= Exercise instructions =
Report each line of the data that contains the string "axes".

Segment Open

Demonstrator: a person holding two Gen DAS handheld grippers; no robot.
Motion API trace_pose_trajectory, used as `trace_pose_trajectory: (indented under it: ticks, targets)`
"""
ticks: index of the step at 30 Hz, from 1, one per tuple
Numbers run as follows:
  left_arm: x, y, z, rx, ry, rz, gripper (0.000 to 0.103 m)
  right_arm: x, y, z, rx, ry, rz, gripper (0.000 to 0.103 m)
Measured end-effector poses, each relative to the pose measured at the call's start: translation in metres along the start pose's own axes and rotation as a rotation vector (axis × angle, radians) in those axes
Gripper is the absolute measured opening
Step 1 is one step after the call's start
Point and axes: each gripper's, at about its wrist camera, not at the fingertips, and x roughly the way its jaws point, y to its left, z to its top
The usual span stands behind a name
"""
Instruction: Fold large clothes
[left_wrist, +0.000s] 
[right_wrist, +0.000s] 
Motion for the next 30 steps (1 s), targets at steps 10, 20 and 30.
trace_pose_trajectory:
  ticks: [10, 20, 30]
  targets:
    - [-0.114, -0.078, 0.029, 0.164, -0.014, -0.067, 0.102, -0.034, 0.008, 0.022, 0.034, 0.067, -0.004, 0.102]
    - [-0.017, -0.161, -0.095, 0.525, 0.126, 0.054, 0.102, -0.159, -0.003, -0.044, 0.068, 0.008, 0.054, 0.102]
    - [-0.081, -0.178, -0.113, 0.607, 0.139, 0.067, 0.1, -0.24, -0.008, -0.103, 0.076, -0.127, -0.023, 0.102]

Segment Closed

= Result of the exercise =
Measured end-effector poses, each relative to the pose measured at the call's start: translation in metres along the start pose's own axes and rotation as a rotation vector (axis × angle, radians) in those axes
Point and axes: each gripper's, at about its wrist camera, not at the fingertips, and x roughly the way its jaws point, y to its left, z to its top

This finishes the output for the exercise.